Experimental study of premixed flames in a Taylor-Couette combustor

Turbulent-flame speeds in methane-air mixtures were measured in a Taylor-Couette (TC) combustor with counter-rotating cylinders, used to generate turbulence that is nearly homogeneous and isotropic over many integral length and time scales. Laser Doppler velocimetry (LDV) was used to measure turbulence intensities in the axial and circumferential directions and their variations with cylinder rotational rates. The results show a linear relation between turbulence intensities and average cylinder surface speed. Flame-speed measurements indicate a decreasing sensitivity of the turbulent-flame speed to increases in turbulence intensity to occur beyond turbulence intensities of approximately 2.5 laminar-flame speed. This is possibly due to a transition to a non-flamelet combustion regime where flame propagation is influenced by both small-scale flame-structure modification and large-scale flame-front wrinkling.
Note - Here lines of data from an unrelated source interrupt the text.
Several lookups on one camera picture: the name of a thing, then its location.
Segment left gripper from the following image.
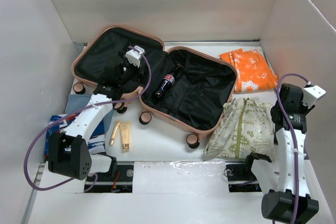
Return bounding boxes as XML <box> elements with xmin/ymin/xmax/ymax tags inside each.
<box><xmin>118</xmin><ymin>50</ymin><xmax>151</xmax><ymax>87</ymax></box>

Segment cola bottle red cap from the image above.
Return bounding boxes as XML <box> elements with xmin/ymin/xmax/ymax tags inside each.
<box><xmin>154</xmin><ymin>64</ymin><xmax>183</xmax><ymax>100</ymax></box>

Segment wide cream cosmetic tube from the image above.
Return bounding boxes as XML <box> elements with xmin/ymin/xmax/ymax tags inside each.
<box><xmin>119</xmin><ymin>122</ymin><xmax>131</xmax><ymax>151</ymax></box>

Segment cream green printed jacket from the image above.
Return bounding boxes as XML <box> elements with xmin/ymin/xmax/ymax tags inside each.
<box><xmin>204</xmin><ymin>98</ymin><xmax>275</xmax><ymax>161</ymax></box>

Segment slim cream cosmetic tube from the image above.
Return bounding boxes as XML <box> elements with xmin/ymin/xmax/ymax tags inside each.
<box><xmin>109</xmin><ymin>121</ymin><xmax>121</xmax><ymax>146</ymax></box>

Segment pink suitcase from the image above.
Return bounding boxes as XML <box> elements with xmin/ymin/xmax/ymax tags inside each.
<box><xmin>71</xmin><ymin>25</ymin><xmax>238</xmax><ymax>148</ymax></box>

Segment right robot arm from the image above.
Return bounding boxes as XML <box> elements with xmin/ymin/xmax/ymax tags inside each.
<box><xmin>243</xmin><ymin>83</ymin><xmax>326</xmax><ymax>223</ymax></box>

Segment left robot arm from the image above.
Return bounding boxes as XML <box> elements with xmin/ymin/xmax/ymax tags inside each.
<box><xmin>48</xmin><ymin>46</ymin><xmax>150</xmax><ymax>180</ymax></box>

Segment orange white patterned garment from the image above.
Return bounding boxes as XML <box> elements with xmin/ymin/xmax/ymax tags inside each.
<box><xmin>220</xmin><ymin>48</ymin><xmax>278</xmax><ymax>93</ymax></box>

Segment light blue denim garment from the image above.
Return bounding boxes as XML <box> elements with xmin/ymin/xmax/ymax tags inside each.
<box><xmin>65</xmin><ymin>94</ymin><xmax>114</xmax><ymax>134</ymax></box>

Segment blue white red shorts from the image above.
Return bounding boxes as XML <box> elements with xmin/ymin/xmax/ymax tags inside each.
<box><xmin>44</xmin><ymin>113</ymin><xmax>106</xmax><ymax>159</ymax></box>

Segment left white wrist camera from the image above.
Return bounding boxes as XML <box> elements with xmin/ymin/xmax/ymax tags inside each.
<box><xmin>125</xmin><ymin>46</ymin><xmax>145</xmax><ymax>68</ymax></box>

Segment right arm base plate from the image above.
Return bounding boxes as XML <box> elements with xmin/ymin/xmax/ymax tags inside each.
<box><xmin>224</xmin><ymin>162</ymin><xmax>261</xmax><ymax>193</ymax></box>

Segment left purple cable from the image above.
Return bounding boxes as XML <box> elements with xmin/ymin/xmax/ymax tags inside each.
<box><xmin>23</xmin><ymin>46</ymin><xmax>152</xmax><ymax>191</ymax></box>

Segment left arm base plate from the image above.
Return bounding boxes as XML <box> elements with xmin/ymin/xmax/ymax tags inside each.
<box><xmin>84</xmin><ymin>162</ymin><xmax>134</xmax><ymax>194</ymax></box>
In the following phase of this study, influences of acoustic instabilities on laminar and turbulent premixed flames were studied in the TC combustor for downward flame propagation. For laminar flames, an initially wrinkled annular flame propagating downward, away from the open end of the combustor, is found to undergo first deceleration and planarization and then acceleration and enhanced flame wrinkling, while intensities of axial and circumferential velocity fluctuations upstream of the flame, initially negligible, are strongly amplified. It is determined that primary and secondary laminar-flame instabilities associated with the coupling between acoustic waves and the rate of chemical heat release govern the evolution of both the flame-speed and the upstream flow field. For turbulent flames, it is found that the existence of pre-ignition turbulence in the combustor (generated by the rotation of the cylinders) does not eliminate acoustic instabilities; however as the level of pre-ignition turbulence is increased, the influence of the secondary acoustic instability on the turbulent-flame speed becomes insignificant.